На этом размышления о причудливых особенностях моей второй семьи были прерваны зовом пустого желудка, и я отправился на кухню за ужином. Какой бы прогресс или маразм науки и техники ни был за окном, а кушать все равно хочется. Всем. Всегда. Ну, по крайней мере, с интервалами от трех до двенадцати часов. Именно поэтому при поступлении в институт я выбрал специальность инженера по гидропонике, которая после Войны прочно заменила традиционное сельское хозяйство. Без работы такой специалист окажется не раньше, чем исчезнут голодные рты. То есть одновременно с окончательным концом человечества.

Все оставшиеся экзамены, пролетевшие чередой, закончились ожидаемым высшим баллом. Я практически уверился в том, что получу желанный диплом с отличием, и стал потихоньку подготавливаться к празднику, закупаясь в магазинах для праздничного стола. Увы, мечты разлетелись вдребезги, стоило лишь перечитать списки тех, кто удостоился подобной чести. Обидно. Столько старался, и все зря. А может, все-таки удастся что-то сделать? На запрос, посланный центральному компьютеру института, объединявшему в своем электронном нутре большинство сопутствующих образовательному процессу служб, был прислан однозначный ответ: я не прошел по среднеарифметическому баллу. Хотя вроде бы получал низкие отметки весьма редко.

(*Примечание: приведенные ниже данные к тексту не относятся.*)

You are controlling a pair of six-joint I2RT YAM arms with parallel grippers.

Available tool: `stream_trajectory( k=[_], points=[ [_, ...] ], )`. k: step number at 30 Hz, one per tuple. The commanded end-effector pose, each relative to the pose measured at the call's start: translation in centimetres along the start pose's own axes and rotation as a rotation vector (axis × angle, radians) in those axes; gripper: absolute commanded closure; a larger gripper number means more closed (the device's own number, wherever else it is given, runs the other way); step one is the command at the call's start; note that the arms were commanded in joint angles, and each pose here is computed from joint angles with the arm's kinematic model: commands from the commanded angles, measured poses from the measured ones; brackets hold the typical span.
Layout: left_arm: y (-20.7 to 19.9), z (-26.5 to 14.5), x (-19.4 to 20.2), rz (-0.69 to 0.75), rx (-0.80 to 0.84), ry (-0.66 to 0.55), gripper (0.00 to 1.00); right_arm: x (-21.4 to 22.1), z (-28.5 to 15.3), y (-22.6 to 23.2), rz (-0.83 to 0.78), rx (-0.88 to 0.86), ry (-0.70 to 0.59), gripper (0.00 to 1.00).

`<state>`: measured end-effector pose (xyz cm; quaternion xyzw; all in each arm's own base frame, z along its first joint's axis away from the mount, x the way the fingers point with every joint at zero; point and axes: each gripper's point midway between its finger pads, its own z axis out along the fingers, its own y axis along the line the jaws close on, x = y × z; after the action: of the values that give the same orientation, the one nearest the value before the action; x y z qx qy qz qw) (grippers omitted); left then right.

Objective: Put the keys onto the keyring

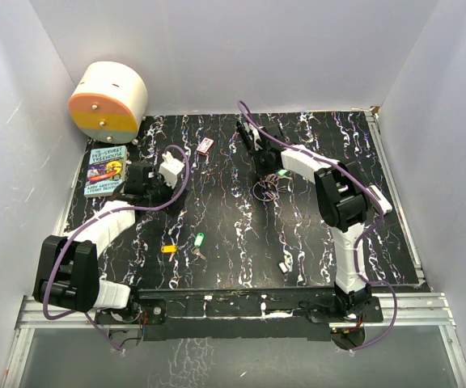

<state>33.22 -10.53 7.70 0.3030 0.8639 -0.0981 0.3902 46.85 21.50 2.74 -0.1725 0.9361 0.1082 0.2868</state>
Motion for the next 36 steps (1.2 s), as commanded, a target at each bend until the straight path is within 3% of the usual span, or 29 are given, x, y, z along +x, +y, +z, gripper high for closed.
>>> stream_trajectory(
  k=[1,5,10,15,18,23,27,32,36],
  points=[
    [-0.6,-1.1,-0.7,0.021,0.03,-0.029,0.11,2.6,1.1,0.1,0.002,-0.017,0.074,0.92],
    [-1.5,-1.2,-0.6,0.02,0.082,-0.019,0.11,3.9,0.8,-0.3,-0.001,0.003,0.1,0.91],
    [-7.1,-3.2,-0.8,0.091,0.372,-0.004,0.17,5.4,1.1,-0.2,-0.031,-0.018,0.135,0.93],
    [-9.1,-3.2,0.8,0.201,0.408,0.106,0.19,4.5,1.2,-0.2,-0.016,-0.007,0.093,0.93],
    [-10.4,-3.7,1.8,0.273,0.414,0.195,0.21,2.0,-0.5,-1.0,0.006,0.058,-0.007,0.93],
    [-10.6,-5.2,4.1,0.311,0.384,0.33,0.25,-4.6,-7.2,-1.4,0.023,0.113,-0.349,0.93],
    [-11.7,-6.3,3.5,0.297,0.403,0.293,0.28,-8.0,-12.5,-1.4,0.029,0.134,-0.512,0.93],
    [-11.7,-5.1,4.1,0.312,0.366,0.313,0.35,-10.8,-17.0,-0.3,0.041,0.077,-0.584,0.93],
    [-13.1,-5.0,3.7,0.317,0.429,0.329,0.38,-11.6,-20.3,-0.3,0.051,0.07,-0.637,0.93]
  ],
)
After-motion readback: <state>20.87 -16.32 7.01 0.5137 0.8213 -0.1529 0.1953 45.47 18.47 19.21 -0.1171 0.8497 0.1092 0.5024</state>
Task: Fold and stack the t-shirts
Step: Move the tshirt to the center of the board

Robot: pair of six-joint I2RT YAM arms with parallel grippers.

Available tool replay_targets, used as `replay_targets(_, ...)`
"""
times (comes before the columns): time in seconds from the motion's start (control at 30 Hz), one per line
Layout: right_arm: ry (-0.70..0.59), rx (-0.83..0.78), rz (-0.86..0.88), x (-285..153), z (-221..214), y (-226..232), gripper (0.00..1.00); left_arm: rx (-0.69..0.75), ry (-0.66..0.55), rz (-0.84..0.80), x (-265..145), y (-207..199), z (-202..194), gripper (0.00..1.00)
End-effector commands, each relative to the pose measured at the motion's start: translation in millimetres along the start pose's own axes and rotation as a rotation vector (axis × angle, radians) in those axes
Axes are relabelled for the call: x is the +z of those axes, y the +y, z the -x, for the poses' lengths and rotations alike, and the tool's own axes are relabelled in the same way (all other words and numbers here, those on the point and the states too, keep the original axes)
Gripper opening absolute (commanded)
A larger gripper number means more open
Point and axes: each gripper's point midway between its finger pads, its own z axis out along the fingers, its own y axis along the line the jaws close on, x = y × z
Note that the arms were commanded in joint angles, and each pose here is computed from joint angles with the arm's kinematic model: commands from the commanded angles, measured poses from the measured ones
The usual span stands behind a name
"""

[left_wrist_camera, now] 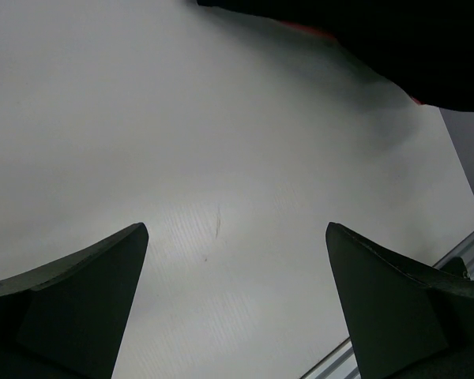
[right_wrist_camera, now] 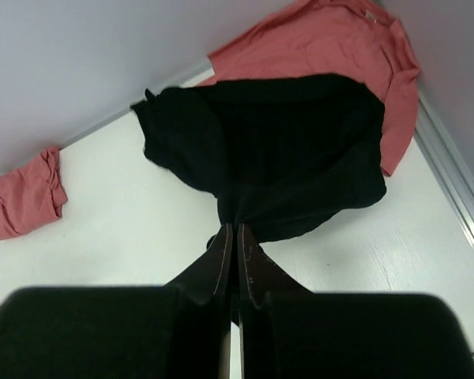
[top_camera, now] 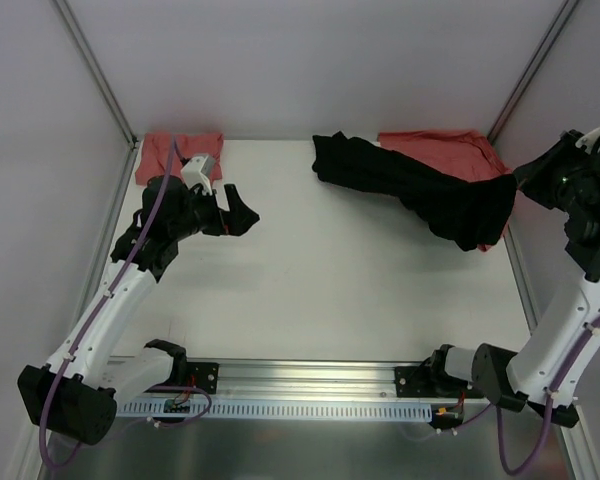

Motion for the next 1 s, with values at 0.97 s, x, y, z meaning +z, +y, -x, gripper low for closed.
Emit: replay_targets(0.97,-0.209,0.023,-0.041,-142.5,-37.4,-11.6,0.01,-0.317,0.392,-0.293,203.1,-44.3,-61.3,0.99)
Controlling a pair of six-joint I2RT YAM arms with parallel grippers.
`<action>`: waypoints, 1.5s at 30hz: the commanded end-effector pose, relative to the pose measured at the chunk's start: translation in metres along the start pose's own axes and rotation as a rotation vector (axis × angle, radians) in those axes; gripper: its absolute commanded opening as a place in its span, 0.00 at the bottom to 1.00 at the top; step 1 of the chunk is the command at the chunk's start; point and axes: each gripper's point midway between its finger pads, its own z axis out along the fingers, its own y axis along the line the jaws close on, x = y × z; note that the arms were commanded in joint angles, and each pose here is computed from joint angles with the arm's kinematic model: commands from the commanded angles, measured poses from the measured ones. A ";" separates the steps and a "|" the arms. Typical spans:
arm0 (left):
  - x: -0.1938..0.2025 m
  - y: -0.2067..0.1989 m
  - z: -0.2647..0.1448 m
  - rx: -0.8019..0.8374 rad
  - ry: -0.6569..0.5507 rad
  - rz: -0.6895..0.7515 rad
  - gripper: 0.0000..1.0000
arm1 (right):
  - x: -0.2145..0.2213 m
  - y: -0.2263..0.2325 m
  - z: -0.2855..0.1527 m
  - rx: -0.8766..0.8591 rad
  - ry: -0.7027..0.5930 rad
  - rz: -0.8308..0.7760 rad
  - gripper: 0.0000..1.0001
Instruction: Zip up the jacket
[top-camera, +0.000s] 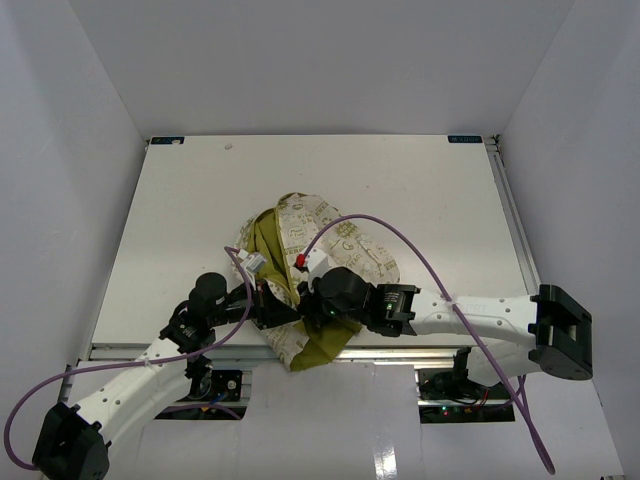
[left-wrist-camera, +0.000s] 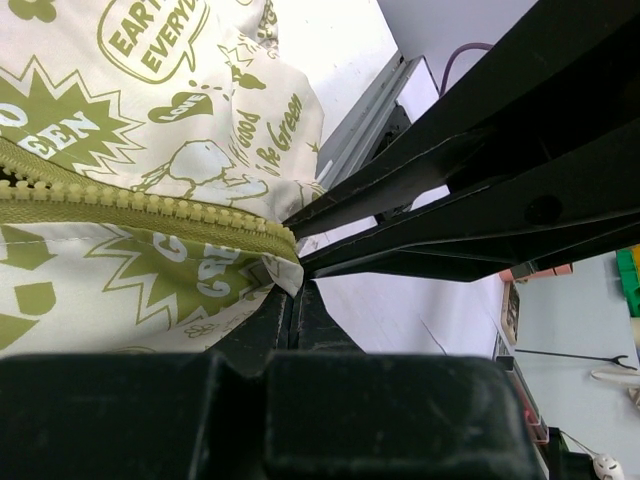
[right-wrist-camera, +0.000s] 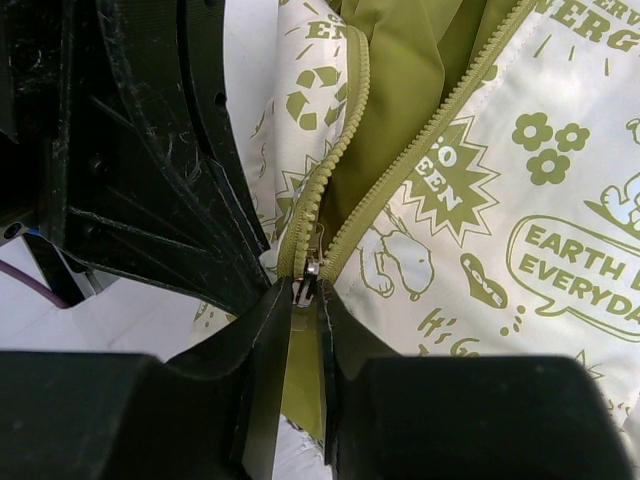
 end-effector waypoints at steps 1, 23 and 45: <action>-0.008 -0.009 -0.001 0.027 -0.024 0.041 0.00 | -0.017 0.009 0.002 -0.018 -0.050 0.005 0.08; -0.004 -0.012 -0.002 0.045 -0.013 0.029 0.00 | -0.074 -0.009 -0.001 0.090 -0.319 -0.037 0.08; -0.001 0.047 0.000 -0.243 -0.111 -0.181 0.39 | -0.107 -0.080 0.006 0.216 -0.242 0.013 0.28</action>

Пересчет оценок, показатели которых с первого курса заботливо копировались в особую папку своего наладонника, показал весьма интересную картину. Если законы математики не изменили вышестоящим решениям, то кто-то тут врет. Ну, видимо, это делаю я, тративший по пять минут в день на подведение его итогов. Главный механический мозг института, настолько мощный, что от искусственного интеллекта его отделяет только набор запрещающих самостоятельную деятельность директив, и чье ежегодное лицензирование стоит больше, чем квартира моих приемных родителей, ошибаться не может по определению. По определению тех, кто создает для него программы, то есть хозяев высшего учебного заведения. А никаких бумажных документов с подписями и печатями, способных сыграть роль доказательства, ныне не существует. Никто не переводит дорогую бумагу на такие мелкие нужды, ведь давно известно о преимуществах электронного хранения информации. А многочисленные сбои в их работе, столь удобные для подтасовки данных, – лишь трагические «случайности». Плановый форс-мажор. Дальнейшее разбирательство бессмысленно, а «отец» все-таки трижды прав, не с моей анкетой идти официальными путями. Не нужны такие, как я, среди высококлассных специалистов. Корпорациям, считай, человечеству, не нужны.